Dans l’une des nouvelles études, l’expert en paléoprotéine Samantha Presslee de l’Université de York aux États-Unis Kingdom et ses collègues ont échantillonné plus de 100 fossiles de paresseux d’Amérique du Nord et du Sud à la recherche de traces de collagène. Cette protéine est répandue dans les os et peut rester plus d’un million d’années. Dans 17 échantillons analysés par les chercheurs, le collagène a été suffisamment préservé pour pouvoir reconstituer les séquences d’acides aminés qui forment les éléments constitutifs des protéines. Cela leur a permis de comparer les différents collagènes – dont l’un avait plus de 130 000 ans – et de construire des arbres généalogiques probables, qu’ils décrivent aujourd’hui dans Nature Ecology & Evolution.

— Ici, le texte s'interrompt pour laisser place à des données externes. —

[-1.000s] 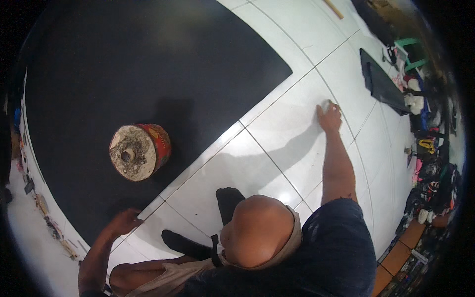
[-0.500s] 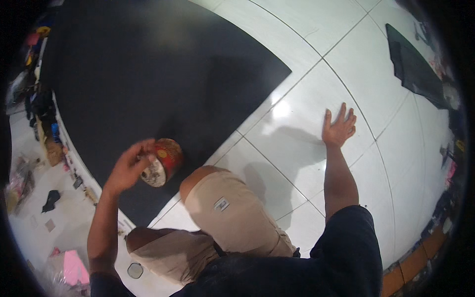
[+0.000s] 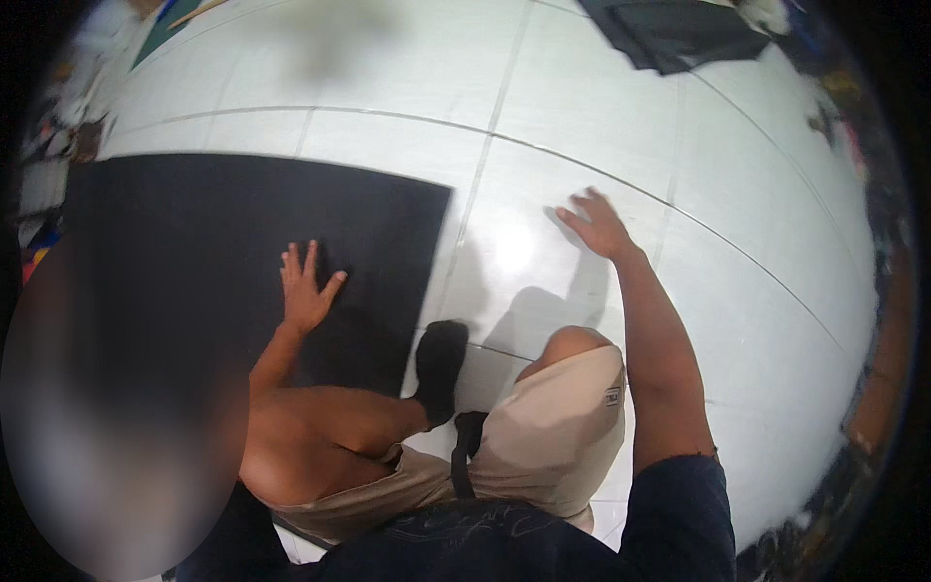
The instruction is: The person sits on the floor and uses shears to cut a large black fabric sheet into smaller rectangular pieces. The person repeatedly folds, aligns, and cuts the fabric, then moves the cut pieces aside.
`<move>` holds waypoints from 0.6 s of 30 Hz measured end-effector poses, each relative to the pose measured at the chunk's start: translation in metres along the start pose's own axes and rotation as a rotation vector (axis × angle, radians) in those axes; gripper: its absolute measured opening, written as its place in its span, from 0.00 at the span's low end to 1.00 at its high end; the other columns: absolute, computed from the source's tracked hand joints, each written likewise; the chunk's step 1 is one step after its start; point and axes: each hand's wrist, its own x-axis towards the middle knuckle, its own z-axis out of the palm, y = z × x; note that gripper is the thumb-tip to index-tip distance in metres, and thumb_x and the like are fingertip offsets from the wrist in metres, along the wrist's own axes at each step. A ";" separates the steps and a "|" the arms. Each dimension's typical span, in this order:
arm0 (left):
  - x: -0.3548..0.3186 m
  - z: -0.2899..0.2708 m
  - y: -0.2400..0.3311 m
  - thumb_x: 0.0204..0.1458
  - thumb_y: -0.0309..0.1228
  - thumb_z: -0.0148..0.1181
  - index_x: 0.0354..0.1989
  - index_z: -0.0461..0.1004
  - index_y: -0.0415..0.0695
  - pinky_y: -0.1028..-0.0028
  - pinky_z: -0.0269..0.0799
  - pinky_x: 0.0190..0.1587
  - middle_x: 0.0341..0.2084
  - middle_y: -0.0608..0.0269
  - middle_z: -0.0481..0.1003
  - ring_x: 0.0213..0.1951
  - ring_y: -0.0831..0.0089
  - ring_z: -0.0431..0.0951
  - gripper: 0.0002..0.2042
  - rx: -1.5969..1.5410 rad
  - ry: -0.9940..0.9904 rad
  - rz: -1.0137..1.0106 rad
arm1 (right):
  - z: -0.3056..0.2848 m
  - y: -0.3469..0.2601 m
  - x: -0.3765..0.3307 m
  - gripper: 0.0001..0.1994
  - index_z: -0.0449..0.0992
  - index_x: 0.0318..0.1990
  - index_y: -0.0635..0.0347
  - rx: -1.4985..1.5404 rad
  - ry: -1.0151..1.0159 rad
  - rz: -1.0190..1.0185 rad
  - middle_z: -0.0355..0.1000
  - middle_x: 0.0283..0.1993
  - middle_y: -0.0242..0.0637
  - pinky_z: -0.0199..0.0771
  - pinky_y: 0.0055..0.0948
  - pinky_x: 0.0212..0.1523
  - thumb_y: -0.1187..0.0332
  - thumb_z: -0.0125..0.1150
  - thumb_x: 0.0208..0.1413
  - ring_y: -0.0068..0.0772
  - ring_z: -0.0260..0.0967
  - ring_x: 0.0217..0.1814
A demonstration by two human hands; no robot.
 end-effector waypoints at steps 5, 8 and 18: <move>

Travaillant de manière indépendante, le biologiste évolutionniste Frédéric Delsuc de l’Université de Montpellier en France et ses collègues ont analysé près de séquences d’ADN mitochondrial complètes – le matériel génétique trouvé dans la machinerie de production d’énergie d’une cellule – de 10 fossiles de paresseux, âgés de 10 000 à 45 000 ans. Eux aussi ont utilisé les données pour dessiner des arbres généalogiques probables, que le groupe décrit aujourd’hui dans Current Biology.
Les deux équipes sont parvenues à des conclusions étonnamment similaires: les paresseux à trois doigts d’aujourd’hui ne forment pas les leurs. branche sur l’arbre comme on le pensait auparavant, mais sont apparentés au paresseux terrestre géant, Megalonyx, qui vivait en Amérique du Nord jusqu’à il y a environ 15 000 ans. Et les paresseux à deux doigts d’aujourd’hui sont de lointains cousins du géant sud-américain Mylodon, considéré comme le dernier paresseux terrestre à s’éteindre, il y a moins de 10000 ans.
Peut-être le plus surprenant, la grande variété d’aujourd’hui- les paresseux éteints qui vivaient sur les îles des Antilles jusqu’à il y a environ 5000 ans semblent tous avoir évolué à partir d’un ancêtre commun qui vivait il y a environ 30 millions d’années. «Personne n’avait jamais suggéré cela», dit Gaudin. Cela signifie qu’une seule population de paresseux a probablement atteint les îles une seule fois. Cela correspond à une théorie selon laquelle, au lieu de nager ou de dériver, de nombreux animaux ont atteint les îles en marchant sur un pont terrestre qui est apparu il y a environ 30 millions d’années et a ensuite été submergé.
«Le fait que l’accord entre eux soit vraiment intéressant», dit Gaudin. Mais, prévient-il, l’analyse n’inclut qu’une fraction des espèces connues. « Il y a beaucoup de paresseux éteints différents que nous pourrions ajouter à l’arbre », dit Presslee. « C’est la prochaine étape. »
La combinaison des données de formes fossiles avec les données génétiques pourrait produire des arbres encore meilleurs, dit Gerardo De Iuliis, paléontologue à l’Université de Toronto au Canada. Cela pourrait révéler comment certains traits de paresse – comme les avant-bras longs et puissants qui permettent aux paresseux d’aujourd’hui de bouger tout en étant suspendus à des branches – sont apparus plusieurs fois indépendamment. «Ce sont des animaux bizarres qui sont bizarres de la même manière», dit Gaudin.